Return the data below exactly, but only from the line containing "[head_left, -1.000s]" through the line containing "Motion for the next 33", with both of those lines included.

Items from a data source:

Segment Open

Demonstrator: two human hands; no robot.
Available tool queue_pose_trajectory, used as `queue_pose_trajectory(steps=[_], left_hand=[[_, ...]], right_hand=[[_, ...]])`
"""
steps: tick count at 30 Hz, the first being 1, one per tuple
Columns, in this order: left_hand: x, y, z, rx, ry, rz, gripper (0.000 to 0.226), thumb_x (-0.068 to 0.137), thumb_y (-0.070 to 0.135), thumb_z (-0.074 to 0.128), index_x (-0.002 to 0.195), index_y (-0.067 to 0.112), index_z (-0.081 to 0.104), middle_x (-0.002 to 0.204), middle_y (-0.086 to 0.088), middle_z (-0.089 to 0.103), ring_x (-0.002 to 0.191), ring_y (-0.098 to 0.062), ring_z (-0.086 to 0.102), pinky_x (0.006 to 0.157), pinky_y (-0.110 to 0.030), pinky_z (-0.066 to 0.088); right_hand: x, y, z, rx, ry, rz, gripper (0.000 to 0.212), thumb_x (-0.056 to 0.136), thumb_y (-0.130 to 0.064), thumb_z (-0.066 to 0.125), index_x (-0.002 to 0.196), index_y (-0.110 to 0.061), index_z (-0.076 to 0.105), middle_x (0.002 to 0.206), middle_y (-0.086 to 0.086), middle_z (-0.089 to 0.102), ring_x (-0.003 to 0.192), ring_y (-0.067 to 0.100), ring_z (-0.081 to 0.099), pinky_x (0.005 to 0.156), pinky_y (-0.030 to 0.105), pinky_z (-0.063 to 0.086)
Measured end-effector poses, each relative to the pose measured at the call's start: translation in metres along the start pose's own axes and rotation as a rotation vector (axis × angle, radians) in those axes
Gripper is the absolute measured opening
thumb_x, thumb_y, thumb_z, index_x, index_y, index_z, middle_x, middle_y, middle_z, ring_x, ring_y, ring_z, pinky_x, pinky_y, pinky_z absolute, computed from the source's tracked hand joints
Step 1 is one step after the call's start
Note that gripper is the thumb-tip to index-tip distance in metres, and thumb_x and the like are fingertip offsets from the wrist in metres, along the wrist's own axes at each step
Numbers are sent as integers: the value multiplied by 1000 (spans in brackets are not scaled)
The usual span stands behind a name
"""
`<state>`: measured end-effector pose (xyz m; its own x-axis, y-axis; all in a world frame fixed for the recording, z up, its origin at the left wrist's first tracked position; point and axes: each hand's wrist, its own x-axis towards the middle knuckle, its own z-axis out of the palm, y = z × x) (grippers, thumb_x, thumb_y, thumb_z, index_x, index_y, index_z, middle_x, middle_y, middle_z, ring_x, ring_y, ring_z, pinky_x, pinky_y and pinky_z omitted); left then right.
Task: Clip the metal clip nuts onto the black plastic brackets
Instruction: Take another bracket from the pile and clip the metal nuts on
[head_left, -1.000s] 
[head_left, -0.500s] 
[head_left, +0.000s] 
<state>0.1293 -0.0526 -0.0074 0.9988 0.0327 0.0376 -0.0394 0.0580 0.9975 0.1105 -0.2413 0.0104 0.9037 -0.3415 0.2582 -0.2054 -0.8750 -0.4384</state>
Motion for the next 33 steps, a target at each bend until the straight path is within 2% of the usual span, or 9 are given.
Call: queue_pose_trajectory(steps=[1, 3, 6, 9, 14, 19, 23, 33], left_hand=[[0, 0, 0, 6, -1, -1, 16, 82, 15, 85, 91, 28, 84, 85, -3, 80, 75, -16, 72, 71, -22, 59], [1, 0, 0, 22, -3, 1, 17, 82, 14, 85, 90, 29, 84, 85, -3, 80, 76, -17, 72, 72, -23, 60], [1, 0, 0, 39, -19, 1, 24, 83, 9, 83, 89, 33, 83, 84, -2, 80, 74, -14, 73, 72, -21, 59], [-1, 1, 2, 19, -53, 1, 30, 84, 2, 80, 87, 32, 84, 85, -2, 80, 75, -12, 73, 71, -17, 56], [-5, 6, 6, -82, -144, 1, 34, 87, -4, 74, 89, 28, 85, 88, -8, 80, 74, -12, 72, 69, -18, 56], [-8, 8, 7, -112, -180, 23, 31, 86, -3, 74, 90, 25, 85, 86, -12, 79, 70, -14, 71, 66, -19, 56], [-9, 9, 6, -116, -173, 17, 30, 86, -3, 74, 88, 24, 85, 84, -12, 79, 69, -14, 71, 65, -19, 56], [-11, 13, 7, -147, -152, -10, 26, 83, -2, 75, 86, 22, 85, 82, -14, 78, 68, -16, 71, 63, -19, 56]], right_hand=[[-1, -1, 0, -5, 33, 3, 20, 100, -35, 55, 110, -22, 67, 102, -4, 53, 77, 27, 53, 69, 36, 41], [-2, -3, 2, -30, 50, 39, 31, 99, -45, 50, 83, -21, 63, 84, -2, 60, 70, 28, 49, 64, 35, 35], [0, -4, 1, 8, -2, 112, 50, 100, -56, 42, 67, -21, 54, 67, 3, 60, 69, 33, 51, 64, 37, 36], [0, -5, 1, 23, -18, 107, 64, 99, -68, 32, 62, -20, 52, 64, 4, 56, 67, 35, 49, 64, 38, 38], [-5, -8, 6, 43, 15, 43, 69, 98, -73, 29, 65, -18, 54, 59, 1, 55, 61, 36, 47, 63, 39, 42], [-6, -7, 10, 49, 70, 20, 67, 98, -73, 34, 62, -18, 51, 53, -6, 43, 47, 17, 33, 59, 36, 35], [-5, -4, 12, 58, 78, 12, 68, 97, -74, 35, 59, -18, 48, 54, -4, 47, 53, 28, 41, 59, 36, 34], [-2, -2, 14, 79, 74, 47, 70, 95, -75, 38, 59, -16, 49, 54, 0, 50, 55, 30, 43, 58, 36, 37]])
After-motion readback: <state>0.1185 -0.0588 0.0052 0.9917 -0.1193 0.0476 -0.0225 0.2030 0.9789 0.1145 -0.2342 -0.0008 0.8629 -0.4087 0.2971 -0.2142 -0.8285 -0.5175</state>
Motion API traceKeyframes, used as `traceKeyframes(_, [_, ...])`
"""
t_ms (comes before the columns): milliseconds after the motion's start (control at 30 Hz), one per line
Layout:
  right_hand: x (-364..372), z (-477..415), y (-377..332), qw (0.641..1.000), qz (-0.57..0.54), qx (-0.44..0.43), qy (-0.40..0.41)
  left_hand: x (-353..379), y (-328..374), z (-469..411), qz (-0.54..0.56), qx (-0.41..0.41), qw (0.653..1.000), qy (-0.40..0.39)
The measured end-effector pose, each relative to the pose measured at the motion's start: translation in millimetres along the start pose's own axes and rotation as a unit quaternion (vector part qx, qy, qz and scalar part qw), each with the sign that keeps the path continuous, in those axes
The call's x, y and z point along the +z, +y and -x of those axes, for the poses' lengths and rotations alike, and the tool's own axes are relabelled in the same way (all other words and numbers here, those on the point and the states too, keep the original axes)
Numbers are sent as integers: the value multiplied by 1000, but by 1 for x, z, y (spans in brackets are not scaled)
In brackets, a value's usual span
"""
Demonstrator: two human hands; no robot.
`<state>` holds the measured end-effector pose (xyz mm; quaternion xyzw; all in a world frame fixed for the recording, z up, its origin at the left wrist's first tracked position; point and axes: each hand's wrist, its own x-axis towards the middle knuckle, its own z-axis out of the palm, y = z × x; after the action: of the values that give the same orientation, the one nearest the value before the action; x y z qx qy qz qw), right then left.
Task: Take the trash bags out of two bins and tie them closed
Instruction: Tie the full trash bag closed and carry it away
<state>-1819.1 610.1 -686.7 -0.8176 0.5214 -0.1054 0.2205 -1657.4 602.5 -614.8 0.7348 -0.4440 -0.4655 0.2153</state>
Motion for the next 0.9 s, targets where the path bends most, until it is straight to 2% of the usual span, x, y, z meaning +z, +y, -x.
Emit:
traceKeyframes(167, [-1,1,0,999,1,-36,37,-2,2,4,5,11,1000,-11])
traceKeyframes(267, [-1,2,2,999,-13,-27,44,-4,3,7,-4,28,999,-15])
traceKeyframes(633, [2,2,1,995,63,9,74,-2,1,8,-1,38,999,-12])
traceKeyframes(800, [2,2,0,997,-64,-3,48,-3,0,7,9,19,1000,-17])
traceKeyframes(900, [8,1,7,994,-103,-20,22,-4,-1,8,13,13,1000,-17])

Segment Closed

§ TASK RESPONSE
[head_left, -1.000s] 
[head_left, -0.500s] 
[head_left, +0.000s] 
<state>0.1293 -0.0526 -0.0074 0.9988 0.0327 0.0376 -0.0394 0.0580 0.9975 0.1105 -0.2413 0.0104 0.9037 -0.3415 0.2582 -0.2054 -0.8750 -0.4384</state>
Motion for the next 33 steps, a target at each bend until the straight path is within 2% of the usual span, or 9 are given.

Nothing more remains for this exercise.